What Is Ecommerce Fulfillment Operations?

Ecommerce fulfillment operations are the processes that move an online order from purchase to delivery. This includes managing inventory, syncing product availability across channels, routing orders to the right warehouse, 3PL, supplier, or vendor, and making sure the customer receives the right product on time. As discussed in the webinar, fulfillment is no longer limited to “what’s in my warehouse these days”; growing businesses may rely on internal warehouses, 3PLs, marketplace fulfillment services, and supplier inventory at the same time.

What Are Ecommerce Fulfillment Operation Examples?

Examples of ecommerce fulfillment operations include updating inventory across Shopify, Amazon, Walmart, and other sales channels; allocating inventory to specific marketplaces; sending orders to an internal warehouse, 3PL, or vendor; syncing supplier inventory through files, APIs, EDI, email, or FTP; replenishing warehouse stock based on sales velocity; and flagging exceptions such as high-value orders, compliance requirements, or restricted products. In the webinar, the speakers also discussed hybrid fulfillment examples where a business may fulfill some products from its own warehouse and use vendors as a fallback or extension of available inventory.

How Can I Track My Inventory at an Ecommerce Fulfillment Center?

The best way to track inventory at an ecommerce fulfillment center is to create a unified inventory view that shows what is available, where it is located, and how that inventory connects to each sales channel.
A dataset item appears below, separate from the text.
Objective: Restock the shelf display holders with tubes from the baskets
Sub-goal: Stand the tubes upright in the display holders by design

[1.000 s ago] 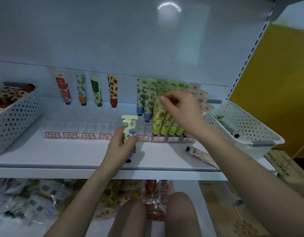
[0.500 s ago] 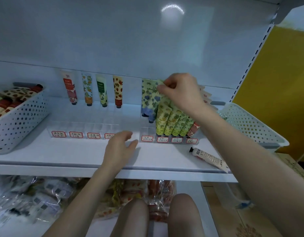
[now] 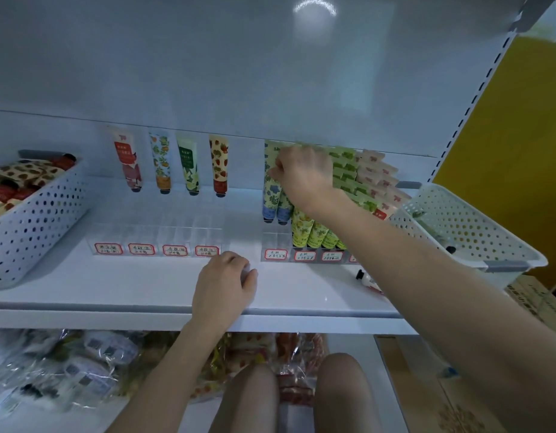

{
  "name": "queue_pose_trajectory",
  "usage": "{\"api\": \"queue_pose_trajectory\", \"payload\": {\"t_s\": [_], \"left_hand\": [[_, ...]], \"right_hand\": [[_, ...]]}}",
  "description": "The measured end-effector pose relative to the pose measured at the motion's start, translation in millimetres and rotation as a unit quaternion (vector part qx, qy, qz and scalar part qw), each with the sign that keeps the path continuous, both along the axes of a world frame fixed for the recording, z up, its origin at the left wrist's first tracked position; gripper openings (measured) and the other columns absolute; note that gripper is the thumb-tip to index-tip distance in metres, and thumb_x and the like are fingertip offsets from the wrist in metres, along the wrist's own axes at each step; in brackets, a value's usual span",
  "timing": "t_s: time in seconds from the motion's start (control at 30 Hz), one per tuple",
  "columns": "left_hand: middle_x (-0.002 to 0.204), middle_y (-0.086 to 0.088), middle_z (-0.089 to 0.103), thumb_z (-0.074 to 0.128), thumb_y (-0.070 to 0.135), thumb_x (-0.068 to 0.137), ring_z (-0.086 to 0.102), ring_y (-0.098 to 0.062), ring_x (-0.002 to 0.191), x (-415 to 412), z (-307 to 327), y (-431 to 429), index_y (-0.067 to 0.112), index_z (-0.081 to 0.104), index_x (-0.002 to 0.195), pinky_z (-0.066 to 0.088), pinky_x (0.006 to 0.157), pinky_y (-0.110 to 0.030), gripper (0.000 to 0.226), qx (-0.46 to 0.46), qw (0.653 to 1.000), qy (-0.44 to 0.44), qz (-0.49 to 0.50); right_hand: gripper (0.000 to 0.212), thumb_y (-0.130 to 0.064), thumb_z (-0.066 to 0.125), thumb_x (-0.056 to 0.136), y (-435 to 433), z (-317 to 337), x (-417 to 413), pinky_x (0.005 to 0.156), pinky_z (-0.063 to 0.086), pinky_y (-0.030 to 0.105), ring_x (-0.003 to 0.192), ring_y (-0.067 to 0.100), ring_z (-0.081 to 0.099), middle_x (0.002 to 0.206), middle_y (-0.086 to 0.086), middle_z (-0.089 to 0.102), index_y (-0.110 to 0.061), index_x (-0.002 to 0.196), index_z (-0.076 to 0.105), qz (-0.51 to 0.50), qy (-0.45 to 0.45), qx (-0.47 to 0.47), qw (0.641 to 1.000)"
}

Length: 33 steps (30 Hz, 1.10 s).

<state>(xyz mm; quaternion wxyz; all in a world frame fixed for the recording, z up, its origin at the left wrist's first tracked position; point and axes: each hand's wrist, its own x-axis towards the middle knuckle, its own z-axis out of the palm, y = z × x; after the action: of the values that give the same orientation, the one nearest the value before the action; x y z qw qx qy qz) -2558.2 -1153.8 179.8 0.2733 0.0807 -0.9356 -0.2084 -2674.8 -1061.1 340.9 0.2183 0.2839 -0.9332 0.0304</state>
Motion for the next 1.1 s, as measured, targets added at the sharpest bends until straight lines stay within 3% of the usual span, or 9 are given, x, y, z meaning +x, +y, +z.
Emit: {"api": "queue_pose_trajectory", "payload": {"t_s": [0.13, 0.2, 0.27, 0.4, 0.57, 0.73, 0.83, 1.0, 1.1], "left_hand": [[0.074, -0.008, 0.065, 0.067, 0.017, 0.078, 0.060, -0.022, 0.067, -0.3, -0.5, -0.1, 0.005, 0.069, 0.075, 0.054, 0.059, -0.034, 0.012, 0.004, 1.000, -0.001, -0.006], [0.075, -0.008, 0.065, 0.068, 0.014, 0.078, 0.059, -0.022, 0.068, -0.3, -0.2, 0.7, 0.005, 0.069, 0.075, 0.054, 0.061, -0.034, 0.010, 0.009, 1.000, 0.000, -0.004], [0.076, -0.007, 0.065, 0.069, 0.014, 0.079, 0.058, -0.021, 0.069, -0.4, 0.3, 1.4, 0.005, 0.069, 0.076, 0.052, 0.062, -0.033, 0.010, 0.014, 1.000, 0.002, -0.004], [0.076, -0.008, 0.065, 0.069, 0.015, 0.078, 0.058, -0.021, 0.068, -0.5, -0.1, 0.7, 0.004, 0.069, 0.077, 0.050, 0.061, -0.031, 0.010, 0.018, 1.000, 0.004, -0.003], [0.072, -0.006, 0.065, 0.059, 0.023, 0.075, 0.059, -0.021, 0.063, -1.4, -1.7, -1.5, 0.005, 0.069, 0.072, 0.053, 0.055, -0.033, 0.021, 0.016, 1.000, 0.000, -0.005], [0.069, -0.006, 0.064, 0.059, 0.023, 0.072, 0.059, -0.022, 0.060, -1.8, -2.7, -2.0, 0.005, 0.068, 0.068, 0.051, 0.051, -0.033, 0.020, 0.008, 1.000, 0.013, -0.008], [0.069, -0.005, 0.064, 0.056, 0.026, 0.075, 0.059, -0.022, 0.060, -2.4, -3.8, -3.8, 0.006, 0.068, 0.067, 0.052, 0.051, -0.033, 0.025, 0.002, 1.000, 0.019, -0.010], [0.070, -0.005, 0.065, 0.059, 0.024, 0.073, 0.059, -0.021, 0.061, -1.4, -2.9, -2.2, 0.006, 0.069, 0.069, 0.053, 0.054, -0.033, 0.021, 0.007, 1.000, 0.013, -0.007], [0.071, -0.006, 0.065, 0.062, 0.022, 0.074, 0.059, -0.021, 0.062, -1.2, -3.2, -2.0, 0.006, 0.069, 0.070, 0.053, 0.056, -0.032, 0.018, 0.008, 1.000, 0.009, -0.007]], "right_hand": [[0.019, -0.029, 0.047, 0.096, -1.9, 4.2, -1.6, 0.082, 0.034, 0.029, 0.094, 0.025, 0.055, 0.085, 0.004, 0.060, -0.016, 0.086, 0.057, 0.013, 0.001, 0.006, 1.000], [0.016, -0.027, 0.047, 0.096, -5.3, 8.2, -2.5, 0.085, 0.031, 0.030, 0.104, 0.023, 0.053, 0.103, 0.003, 0.063, -0.018, 0.099, 0.059, 0.006, -0.004, 0.031, 0.999], [0.009, -0.023, 0.049, 0.095, -8.6, 10.9, -3.9, 0.083, 0.030, 0.030, 0.106, 0.022, 0.052, 0.107, 0.002, 0.063, -0.020, 0.089, 0.055, -0.006, -0.011, 0.053, 0.999], [0.014, -0.021, 0.049, 0.095, -12.3, 13.5, -4.3, 0.084, 0.031, 0.031, 0.105, 0.023, 0.052, 0.105, 0.003, 0.062, -0.017, 0.082, 0.051, -0.005, -0.015, 0.081, 0.997], [0.038, -0.015, 0.051, 0.093, -17.1, 14.6, -8.6, 0.076, 0.024, 0.028, 0.085, 0.022, 0.043, 0.068, -0.004, 0.040, -0.018, 0.061, 0.029, -0.028, -0.035, 0.085, 0.995], [0.006, -0.015, 0.055, 0.091, -20.1, 10.9, -7.8, 0.082, 0.030, 0.030, 0.108, 0.023, 0.052, 0.107, 0.003, 0.062, -0.019, 0.091, 0.051, -0.015, -0.013, 0.084, 0.996], [0.012, -0.017, 0.055, 0.092, -18.1, 7.3, -8.9, 0.089, 0.033, 0.031, 0.112, 0.023, 0.050, 0.112, 0.004, 0.061, -0.015, 0.104, 0.056, -0.010, -0.008, 0.085, 0.996], [0.012, -0.022, 0.051, 0.095, -12.6, 7.9, -7.1, 0.090, 0.033, 0.031, 0.114, 0.025, 0.047, 0.112, 0.006, 0.061, -0.014, 0.098, 0.059, 0.005, 0.001, 0.070, 0.998], [0.029, -0.029, 0.048, 0.095, -5.4, 10.4, -7.0, 0.080, 0.032, 0.031, 0.111, 0.026, 0.047, 0.093, 0.006, 0.058, -0.014, 0.071, 0.048, 0.026, -0.027, 0.057, 0.998]]}}
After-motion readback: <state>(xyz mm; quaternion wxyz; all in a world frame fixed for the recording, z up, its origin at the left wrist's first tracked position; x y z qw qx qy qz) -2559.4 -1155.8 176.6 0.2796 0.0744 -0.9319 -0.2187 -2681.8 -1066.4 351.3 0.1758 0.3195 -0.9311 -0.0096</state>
That means tracking inventory across internal warehouses, fulfillment centers, 3PLs, marketplace fulfillment programs, and supplier locations instead of relying on disconnected spreadsheets. The webinar emphasized that businesses need to “accurately represent” what they have and know where it is located so they can get products to customers quickly.

How Can I Connect My Inventory to My Supplier?

You can connect supplier inventory through several methods, depending on what the supplier supports. The webinar discussed low-tech and advanced options, including automated Excel or CSV files, Google Sheets, email updates, FTP servers, APIs, EDI, and direct connections to ecommerce storefronts such as Shopify, BigCommerce, or Magento. The key is to ask suppliers how they share inventory today, then use a system that can automate that data flow instead of manually copying supplier inventory into spreadsheets.

What Is Ecommerce Order Routing?

Ecommerce order routing is the process of deciding where an order is fulfilled from after a customer buys. In a simple operation, every order may go to one warehouse. In a more complex or hybrid fulfillment model, the best fulfillment source may depend on inventory availability, shipping speed, cost, margin, customer location, warehouse priority, vendor fallback rules, or whether the order should be split. The webinar described intelligent order routing as treating each order like its own use case, so businesses can automate the best fulfillment decision without manually reviewing every order.